J’ai entendu, il y a trois mois, une très belle voix au conservatoire de Milan. J’entendais mes voisins se dire : « N’est-il pas bien ridicule qu’on laisse tel excellent bouffe, plein d’âme et de feu, végéter dans un coin de Milan, et qu’on ne le fasse pas professeur au Conservatoire, pour qu’il anime cette belle statue ? » Je ne me souviens pas du nom de la statue.

Les gens qui reviennent de Naples font le plus grand éloge du bouffon Casacieli. J’ai aussi entendu vanter madame Paër et le tenor Marzochi[4]. Voilà, mon ami, ce que je connais de mieux en Italie. J’y ajouterai madame Sandrini que j’ai entendue avec plaisir à Dresde. Je ne vous dirai rien de nos théâtres de Vienne ; j’aurais trop à en dire : demandez aux officiers français qui y furent en 1809 ; je parie qu’ils se souviennent encore des larmes qu’ils répandaient au Croisé, mélodrame égal, pour l’effet, aux meilleures tragédies romantiques, et du rire inextinguible que provoquait l’excellent danseur Rainaldi, je crois, qui jouait si bien le ballet des Vendanges. En même temps on exécutait supérieurement Don Juan, le Mariage secret, la Clémence de Titus, le Sargines de Paër, Eliska de Chérubini, une Lisbeth folle par amour, et plusieurs autres ouvrages allemands justement estimés.

Ai-je besoin de vous répéter que, probablement, plusieurs grands talents jouissent en Italie d’une réputation méritée et sont passés par moi sous silence parce que je ne les connais pas ? Je ne suis jamais allé en Sicile ; il y a bien longtemps que j’ai quitté Naples. C’est dans cette terre heureuse, c’est dans ce pays produit par le feu, que naissent les belles voix. J’y trouvai autrefois des usages bien différents des nôtres et un peu plus gais. On ne dénonce pas les plagiats par des brochures dans ce pays-là ; on prend les voleurs sur le fait. Si donc le compositeur dont on exécute l’ouvrage a dérobé à un autre un aria ou seulement quelques passages, quelques mesures, dès que le morceau volé commence à se faire entendre, il s’élève de tous côtés des bravos auxquels est joint le nom du véritable propriétaire.

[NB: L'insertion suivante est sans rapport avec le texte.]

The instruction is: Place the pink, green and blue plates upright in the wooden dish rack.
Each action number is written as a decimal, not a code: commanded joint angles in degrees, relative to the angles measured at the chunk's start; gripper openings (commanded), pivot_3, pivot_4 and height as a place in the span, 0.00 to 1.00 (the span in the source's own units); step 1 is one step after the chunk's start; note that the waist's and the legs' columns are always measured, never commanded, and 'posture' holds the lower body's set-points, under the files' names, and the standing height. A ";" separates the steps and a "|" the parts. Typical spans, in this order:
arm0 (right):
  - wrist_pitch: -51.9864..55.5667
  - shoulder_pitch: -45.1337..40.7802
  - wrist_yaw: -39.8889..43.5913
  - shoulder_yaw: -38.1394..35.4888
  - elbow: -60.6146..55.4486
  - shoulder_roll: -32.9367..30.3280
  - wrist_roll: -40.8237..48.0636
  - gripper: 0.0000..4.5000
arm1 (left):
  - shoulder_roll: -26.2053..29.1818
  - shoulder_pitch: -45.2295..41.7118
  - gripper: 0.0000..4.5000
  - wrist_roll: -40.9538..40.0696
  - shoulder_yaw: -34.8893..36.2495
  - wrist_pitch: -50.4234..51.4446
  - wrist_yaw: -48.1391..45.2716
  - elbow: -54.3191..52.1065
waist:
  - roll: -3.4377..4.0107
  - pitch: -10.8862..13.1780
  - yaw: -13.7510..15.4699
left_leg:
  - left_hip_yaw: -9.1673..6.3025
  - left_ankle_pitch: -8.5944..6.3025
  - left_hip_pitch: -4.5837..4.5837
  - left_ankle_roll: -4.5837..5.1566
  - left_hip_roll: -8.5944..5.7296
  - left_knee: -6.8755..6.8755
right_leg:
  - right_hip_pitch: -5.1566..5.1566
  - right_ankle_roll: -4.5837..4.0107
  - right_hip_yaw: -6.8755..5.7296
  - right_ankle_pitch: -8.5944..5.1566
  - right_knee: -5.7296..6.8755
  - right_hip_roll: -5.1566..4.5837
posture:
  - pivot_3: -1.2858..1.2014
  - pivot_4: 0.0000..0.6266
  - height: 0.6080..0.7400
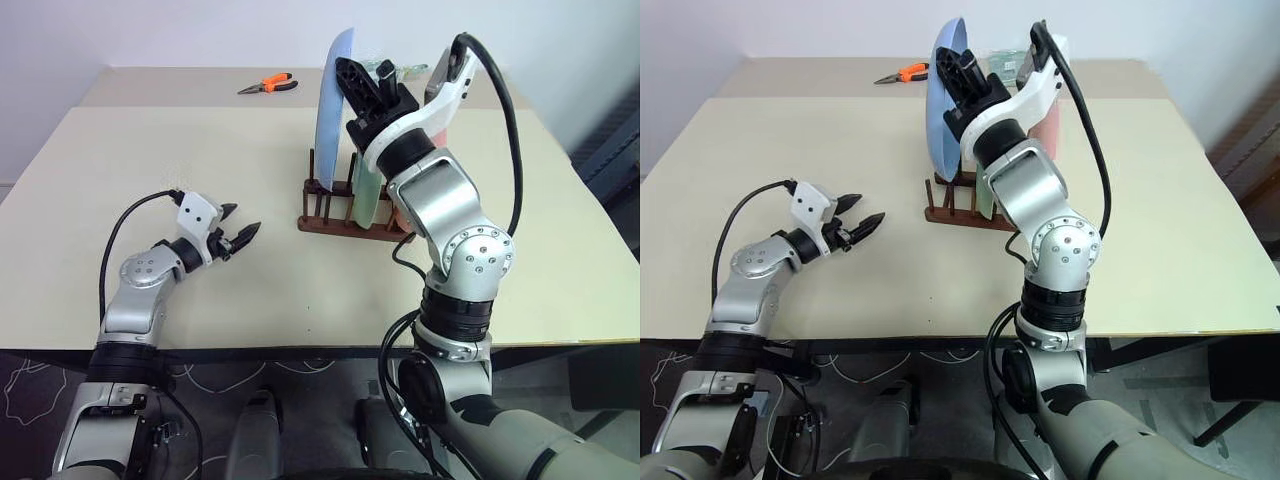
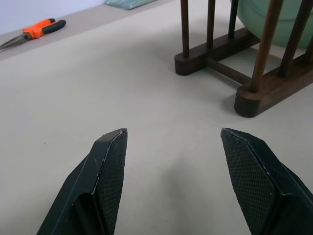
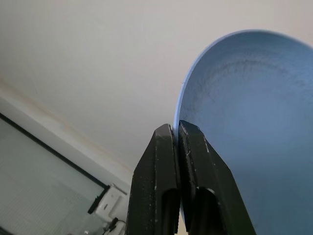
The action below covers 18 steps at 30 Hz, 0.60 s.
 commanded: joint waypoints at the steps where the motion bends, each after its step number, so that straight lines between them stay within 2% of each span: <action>1: -1.34 0.89 -0.94 0.90 -0.88 3.43 1.76 0.01 | -0.03 -0.63 0.69 -0.02 0.17 -0.23 -0.15 -1.94 | 0.00 0.00 0.00 | 0.00 0.00 0.00 0.00 0.00 0.00 | 0.00 0.00 0.00 0.00 0.00 0.00 | 0.52 0.24 1.00; 18: -3.66 -1.20 -2.19 1.40 3.71 2.74 5.36 0.01 | -0.25 -0.19 0.69 -0.17 -0.12 0.74 -0.58 -2.79 | 0.00 0.00 -0.04 | 0.00 0.00 -0.05 0.00 0.00 0.00 | -0.06 -0.01 0.00 0.00 0.00 0.00 | 0.52 0.24 1.00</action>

Si c’est Piccini qui a pillé Sacchini, on lui criera sans rémission : Bravo, Sacchini ! Si l’on reconnaît, pendant son opéra, qu’il ait pris un peu de tout le monde, on criera : Fort bien ! bravo Galuppi ! bravo, Traetta ! bravo, Guglielmi !

Si on avait le même usage en France, combien des opéras de Feydeau auraient de ces bravos-là ! Mais ne parlons pas des vivants.

Tout le monde sait aujourd’hui que dans les Visitandines l’air si connu, Enfant chéri des dames, est de Mozart.

Duni eût entendu crier : Bravo, Hasse ! pour le début de l’air Ah ! la maison maudite ! dont les quinze premières mesures sont aussi les quinze premières de l’air Priva del caro bene[5].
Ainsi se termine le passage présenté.